A planned €45 million expansion of Roche’s Irish production plant is in doubt after the pharmaceutical giant abandoned trials for a new potential blockbuster drug.
Preparatory work was well advanced and planning permission already secured by Roche at its plant in Clarecastle, Co Clare, for the facility’s expansion to cater for the production of a new “good cholesterol” drug — Dalcetrapib — to combat heart disease.
The expansion was anticipated to result in further jobs at the plant where 224 are employed.
However, arising from results of a late-stage trial, Swiss firm, Roche has decided to abandon the trials for the planned drug “due to a lack of clinically meaningful efficacy”.
Sven Hauptmann, managing director of Roche Ireland, said: “This is disappointing news for patients and for the many people who have worked to prepare our site for the production of Dalcetrapib. We have spoken to our staff to inform them of this development.
“We appreciate the uncertainty this news causes and we are very aware of the concerns of our employees and contractors. We will analyse the implications of the Dalcetrapib outcome and determine any impacts.”
He said the focus for the site was to continue supplying products to patients, and that the company would “plan and execute a timely phase-out of Dalcetrapib activities”.
Clare Fine Gael TD Joe Carey said producing Dalcetrapib would have
involved an initial €45m investment at Clarecastle with about €20m already invested.

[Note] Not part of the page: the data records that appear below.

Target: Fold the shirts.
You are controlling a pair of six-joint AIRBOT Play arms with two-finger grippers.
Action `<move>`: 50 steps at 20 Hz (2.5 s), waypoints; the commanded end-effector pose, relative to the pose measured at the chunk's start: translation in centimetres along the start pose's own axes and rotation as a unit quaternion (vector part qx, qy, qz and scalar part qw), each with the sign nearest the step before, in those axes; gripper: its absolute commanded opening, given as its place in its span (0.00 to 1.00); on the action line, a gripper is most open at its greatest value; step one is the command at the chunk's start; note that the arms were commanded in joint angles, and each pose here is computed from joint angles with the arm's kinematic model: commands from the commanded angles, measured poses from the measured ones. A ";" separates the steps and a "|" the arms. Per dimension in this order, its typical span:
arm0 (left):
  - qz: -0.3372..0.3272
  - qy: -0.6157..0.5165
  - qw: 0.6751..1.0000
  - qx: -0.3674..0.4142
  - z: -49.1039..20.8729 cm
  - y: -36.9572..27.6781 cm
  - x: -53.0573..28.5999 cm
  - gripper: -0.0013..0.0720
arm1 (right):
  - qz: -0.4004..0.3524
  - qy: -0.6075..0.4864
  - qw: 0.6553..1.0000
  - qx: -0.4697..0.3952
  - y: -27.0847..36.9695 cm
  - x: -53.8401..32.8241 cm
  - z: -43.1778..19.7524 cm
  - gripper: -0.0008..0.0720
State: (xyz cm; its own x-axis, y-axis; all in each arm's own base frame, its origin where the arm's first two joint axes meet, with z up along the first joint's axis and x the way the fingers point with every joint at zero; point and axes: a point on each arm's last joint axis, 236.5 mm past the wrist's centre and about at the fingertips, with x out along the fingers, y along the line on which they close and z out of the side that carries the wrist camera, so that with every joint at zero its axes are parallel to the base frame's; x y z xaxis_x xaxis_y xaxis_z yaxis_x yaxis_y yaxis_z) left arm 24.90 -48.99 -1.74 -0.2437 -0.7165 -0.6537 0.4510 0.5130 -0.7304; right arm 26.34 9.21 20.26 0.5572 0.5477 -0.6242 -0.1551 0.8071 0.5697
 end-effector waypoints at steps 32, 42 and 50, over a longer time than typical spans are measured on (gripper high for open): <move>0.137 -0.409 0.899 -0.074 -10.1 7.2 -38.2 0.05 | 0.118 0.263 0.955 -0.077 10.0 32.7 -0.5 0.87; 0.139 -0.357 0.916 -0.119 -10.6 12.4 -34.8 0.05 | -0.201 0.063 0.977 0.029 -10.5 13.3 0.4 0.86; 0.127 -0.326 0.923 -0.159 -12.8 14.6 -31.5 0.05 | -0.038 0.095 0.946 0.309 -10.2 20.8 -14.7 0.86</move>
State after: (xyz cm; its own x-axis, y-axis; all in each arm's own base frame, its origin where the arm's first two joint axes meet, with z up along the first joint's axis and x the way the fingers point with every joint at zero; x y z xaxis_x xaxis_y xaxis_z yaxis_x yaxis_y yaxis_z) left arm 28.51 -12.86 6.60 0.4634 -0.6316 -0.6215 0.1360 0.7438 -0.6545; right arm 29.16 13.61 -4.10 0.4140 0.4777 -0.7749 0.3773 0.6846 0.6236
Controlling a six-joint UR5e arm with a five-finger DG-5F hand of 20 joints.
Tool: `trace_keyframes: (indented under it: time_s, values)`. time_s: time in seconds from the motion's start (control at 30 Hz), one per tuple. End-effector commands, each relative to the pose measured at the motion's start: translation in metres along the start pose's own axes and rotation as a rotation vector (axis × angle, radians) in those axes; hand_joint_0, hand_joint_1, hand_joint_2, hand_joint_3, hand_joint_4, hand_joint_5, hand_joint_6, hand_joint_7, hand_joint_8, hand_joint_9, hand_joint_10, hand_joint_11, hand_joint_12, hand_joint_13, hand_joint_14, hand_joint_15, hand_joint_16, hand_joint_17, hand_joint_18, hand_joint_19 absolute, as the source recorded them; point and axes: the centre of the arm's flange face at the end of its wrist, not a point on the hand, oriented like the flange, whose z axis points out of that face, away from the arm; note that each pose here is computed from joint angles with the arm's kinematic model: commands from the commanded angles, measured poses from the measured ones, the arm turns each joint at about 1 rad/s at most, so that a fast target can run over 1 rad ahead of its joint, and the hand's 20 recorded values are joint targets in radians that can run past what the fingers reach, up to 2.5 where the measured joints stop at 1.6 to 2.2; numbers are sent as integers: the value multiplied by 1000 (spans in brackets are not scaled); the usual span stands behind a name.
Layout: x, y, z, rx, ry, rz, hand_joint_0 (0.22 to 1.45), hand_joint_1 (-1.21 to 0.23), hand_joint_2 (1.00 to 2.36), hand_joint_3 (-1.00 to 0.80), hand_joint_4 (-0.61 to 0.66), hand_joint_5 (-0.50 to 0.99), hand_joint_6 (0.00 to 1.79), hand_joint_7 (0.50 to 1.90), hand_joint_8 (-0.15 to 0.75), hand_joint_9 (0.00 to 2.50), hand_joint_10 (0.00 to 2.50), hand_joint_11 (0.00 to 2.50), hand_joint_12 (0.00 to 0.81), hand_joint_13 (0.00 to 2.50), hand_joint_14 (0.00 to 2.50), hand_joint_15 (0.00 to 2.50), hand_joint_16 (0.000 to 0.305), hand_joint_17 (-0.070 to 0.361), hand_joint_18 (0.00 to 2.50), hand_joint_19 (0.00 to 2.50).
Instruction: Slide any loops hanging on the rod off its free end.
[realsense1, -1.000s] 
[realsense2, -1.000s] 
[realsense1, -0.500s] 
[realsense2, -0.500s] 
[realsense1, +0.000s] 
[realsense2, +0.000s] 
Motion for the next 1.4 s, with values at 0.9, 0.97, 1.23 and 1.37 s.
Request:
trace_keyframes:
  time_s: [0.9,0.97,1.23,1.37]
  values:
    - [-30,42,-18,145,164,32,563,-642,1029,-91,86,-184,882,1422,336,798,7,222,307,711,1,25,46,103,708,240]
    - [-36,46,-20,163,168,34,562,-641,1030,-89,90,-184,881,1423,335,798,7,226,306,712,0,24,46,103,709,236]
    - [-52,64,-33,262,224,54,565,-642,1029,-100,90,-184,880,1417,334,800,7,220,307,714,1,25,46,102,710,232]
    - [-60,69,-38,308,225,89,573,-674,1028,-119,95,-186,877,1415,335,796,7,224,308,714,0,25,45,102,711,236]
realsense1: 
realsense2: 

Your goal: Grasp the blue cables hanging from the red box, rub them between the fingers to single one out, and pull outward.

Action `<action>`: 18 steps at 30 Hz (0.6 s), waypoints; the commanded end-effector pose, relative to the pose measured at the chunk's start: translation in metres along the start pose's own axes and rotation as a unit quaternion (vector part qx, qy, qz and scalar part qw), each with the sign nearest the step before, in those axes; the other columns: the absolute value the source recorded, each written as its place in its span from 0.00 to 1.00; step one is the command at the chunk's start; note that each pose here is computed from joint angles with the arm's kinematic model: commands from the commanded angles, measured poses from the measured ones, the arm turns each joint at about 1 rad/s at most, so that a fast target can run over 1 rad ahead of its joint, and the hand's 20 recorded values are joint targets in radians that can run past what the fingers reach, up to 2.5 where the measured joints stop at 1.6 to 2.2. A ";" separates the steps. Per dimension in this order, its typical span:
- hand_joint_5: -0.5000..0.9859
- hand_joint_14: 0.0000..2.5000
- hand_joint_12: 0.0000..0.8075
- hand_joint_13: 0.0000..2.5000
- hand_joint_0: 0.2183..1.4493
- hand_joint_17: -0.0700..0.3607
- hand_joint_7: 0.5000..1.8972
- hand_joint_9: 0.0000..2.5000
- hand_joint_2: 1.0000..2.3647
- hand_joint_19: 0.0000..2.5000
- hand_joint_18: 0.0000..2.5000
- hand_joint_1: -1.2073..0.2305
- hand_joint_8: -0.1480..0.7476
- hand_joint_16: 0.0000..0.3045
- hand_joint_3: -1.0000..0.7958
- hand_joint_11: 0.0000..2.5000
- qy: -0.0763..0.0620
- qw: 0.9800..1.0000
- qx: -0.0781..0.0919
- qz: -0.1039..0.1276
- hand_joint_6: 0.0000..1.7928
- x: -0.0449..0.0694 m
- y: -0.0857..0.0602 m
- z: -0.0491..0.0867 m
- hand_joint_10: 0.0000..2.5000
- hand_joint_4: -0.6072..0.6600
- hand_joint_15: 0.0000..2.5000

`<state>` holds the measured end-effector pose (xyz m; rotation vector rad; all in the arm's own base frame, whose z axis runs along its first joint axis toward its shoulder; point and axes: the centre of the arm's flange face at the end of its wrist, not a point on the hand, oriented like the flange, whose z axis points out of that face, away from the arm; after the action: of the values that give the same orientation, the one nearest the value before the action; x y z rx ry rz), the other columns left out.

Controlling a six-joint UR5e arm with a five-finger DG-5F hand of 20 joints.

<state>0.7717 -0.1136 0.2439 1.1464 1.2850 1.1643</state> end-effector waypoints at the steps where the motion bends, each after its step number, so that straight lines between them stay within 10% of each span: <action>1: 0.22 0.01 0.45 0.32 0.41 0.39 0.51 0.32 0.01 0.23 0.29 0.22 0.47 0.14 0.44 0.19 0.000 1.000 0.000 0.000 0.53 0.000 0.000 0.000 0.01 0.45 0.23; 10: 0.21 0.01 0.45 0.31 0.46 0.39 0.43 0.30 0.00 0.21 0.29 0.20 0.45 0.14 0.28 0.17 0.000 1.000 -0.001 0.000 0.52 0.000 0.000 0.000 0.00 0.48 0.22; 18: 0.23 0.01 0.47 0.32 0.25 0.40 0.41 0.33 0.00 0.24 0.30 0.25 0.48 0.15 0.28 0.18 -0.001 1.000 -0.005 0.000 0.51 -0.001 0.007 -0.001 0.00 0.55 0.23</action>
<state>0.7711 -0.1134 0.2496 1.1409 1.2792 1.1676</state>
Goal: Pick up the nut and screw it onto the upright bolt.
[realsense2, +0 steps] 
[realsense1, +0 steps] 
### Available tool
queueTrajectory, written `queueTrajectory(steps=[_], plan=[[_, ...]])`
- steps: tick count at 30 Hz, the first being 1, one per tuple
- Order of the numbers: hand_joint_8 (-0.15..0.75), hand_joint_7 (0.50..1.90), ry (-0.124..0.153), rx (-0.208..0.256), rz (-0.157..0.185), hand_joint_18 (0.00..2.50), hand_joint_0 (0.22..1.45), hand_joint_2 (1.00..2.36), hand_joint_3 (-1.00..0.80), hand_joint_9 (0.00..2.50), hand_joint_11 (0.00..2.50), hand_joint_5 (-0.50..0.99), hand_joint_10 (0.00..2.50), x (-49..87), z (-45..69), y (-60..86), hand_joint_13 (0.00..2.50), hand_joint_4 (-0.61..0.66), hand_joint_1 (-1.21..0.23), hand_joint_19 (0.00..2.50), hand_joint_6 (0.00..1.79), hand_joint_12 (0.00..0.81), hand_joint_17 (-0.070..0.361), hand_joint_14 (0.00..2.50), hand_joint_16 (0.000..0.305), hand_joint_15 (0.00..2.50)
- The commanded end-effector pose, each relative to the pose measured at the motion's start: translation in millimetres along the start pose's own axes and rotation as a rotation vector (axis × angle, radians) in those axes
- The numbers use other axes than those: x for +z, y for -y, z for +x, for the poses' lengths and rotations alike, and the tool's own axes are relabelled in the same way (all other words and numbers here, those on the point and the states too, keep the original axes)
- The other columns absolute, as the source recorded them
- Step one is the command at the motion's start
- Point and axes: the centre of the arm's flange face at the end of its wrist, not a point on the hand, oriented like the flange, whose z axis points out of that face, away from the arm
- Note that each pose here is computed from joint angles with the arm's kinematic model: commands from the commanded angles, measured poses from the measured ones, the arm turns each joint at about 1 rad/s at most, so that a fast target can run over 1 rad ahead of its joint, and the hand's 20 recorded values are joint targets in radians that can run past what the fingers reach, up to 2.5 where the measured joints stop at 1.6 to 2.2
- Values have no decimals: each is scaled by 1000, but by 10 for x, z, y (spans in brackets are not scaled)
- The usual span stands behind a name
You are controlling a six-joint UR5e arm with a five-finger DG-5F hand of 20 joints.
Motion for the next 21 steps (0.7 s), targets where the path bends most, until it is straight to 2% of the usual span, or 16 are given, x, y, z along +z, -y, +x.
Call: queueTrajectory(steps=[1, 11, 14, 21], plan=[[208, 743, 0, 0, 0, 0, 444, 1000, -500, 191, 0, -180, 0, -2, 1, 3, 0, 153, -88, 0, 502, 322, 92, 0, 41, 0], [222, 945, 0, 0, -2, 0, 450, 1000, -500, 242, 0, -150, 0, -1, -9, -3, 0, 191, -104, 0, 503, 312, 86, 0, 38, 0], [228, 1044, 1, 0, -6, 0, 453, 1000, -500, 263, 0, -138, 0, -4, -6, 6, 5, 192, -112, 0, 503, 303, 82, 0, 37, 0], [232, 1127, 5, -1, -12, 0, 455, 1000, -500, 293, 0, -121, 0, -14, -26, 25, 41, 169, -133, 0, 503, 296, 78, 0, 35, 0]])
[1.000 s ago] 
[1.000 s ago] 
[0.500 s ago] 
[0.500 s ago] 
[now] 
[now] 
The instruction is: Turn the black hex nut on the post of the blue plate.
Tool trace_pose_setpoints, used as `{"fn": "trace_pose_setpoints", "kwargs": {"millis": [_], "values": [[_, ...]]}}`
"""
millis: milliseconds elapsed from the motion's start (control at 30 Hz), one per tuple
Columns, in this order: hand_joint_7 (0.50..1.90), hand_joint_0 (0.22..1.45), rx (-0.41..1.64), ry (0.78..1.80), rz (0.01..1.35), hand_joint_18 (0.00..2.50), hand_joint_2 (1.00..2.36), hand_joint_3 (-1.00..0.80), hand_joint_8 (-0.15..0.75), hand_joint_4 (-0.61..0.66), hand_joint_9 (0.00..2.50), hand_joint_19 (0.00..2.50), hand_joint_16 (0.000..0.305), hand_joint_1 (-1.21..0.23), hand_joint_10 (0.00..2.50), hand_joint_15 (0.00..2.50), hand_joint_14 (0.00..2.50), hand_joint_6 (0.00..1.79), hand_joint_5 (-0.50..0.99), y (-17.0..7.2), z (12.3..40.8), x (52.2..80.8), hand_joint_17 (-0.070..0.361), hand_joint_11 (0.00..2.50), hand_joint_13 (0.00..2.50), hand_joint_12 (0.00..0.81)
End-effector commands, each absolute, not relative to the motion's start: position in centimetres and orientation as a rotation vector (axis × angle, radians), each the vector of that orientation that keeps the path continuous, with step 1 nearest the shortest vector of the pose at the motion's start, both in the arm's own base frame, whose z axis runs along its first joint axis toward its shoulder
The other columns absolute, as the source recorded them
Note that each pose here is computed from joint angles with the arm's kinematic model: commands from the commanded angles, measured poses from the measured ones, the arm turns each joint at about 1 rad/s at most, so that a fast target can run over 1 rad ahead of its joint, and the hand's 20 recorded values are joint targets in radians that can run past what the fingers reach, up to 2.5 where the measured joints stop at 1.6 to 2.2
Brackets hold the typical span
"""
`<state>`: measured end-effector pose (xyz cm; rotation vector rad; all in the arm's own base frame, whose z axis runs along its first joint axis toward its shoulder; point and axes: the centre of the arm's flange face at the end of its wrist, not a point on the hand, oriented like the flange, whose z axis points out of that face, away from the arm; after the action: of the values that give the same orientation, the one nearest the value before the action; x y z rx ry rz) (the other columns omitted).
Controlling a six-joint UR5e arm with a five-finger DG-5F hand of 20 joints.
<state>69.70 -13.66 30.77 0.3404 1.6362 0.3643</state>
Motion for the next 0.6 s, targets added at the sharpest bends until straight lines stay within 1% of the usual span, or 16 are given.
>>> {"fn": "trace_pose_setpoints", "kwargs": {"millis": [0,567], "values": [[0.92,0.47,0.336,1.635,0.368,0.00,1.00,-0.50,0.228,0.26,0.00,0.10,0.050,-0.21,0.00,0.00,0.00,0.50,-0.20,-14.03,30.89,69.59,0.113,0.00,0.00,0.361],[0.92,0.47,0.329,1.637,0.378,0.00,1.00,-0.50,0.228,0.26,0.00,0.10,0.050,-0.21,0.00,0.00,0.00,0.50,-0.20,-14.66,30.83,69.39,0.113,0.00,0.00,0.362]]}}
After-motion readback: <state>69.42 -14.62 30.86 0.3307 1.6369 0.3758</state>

He said: “I had asked An Taoiseach, Enda Kenny to come to Clarecastle in June for a sod-turning ceremony for the production building for the new drug.
“The news about Dalcetrapib is very disappointing.”
He said the production of the drug could have created a lot of direct jobs as well as spin-off benefits for the community.
The most recent filings for Roche Ireland show that pre-tax losses at the firm increased by almost four-fold in 2010 to €12.3m after revenues dipped by 9.5% from €74.5m to €67.4m.
Globally, Roche states that its pipeline remains robust with 23 positive late-stage clinical trials reporting over the past 16 months.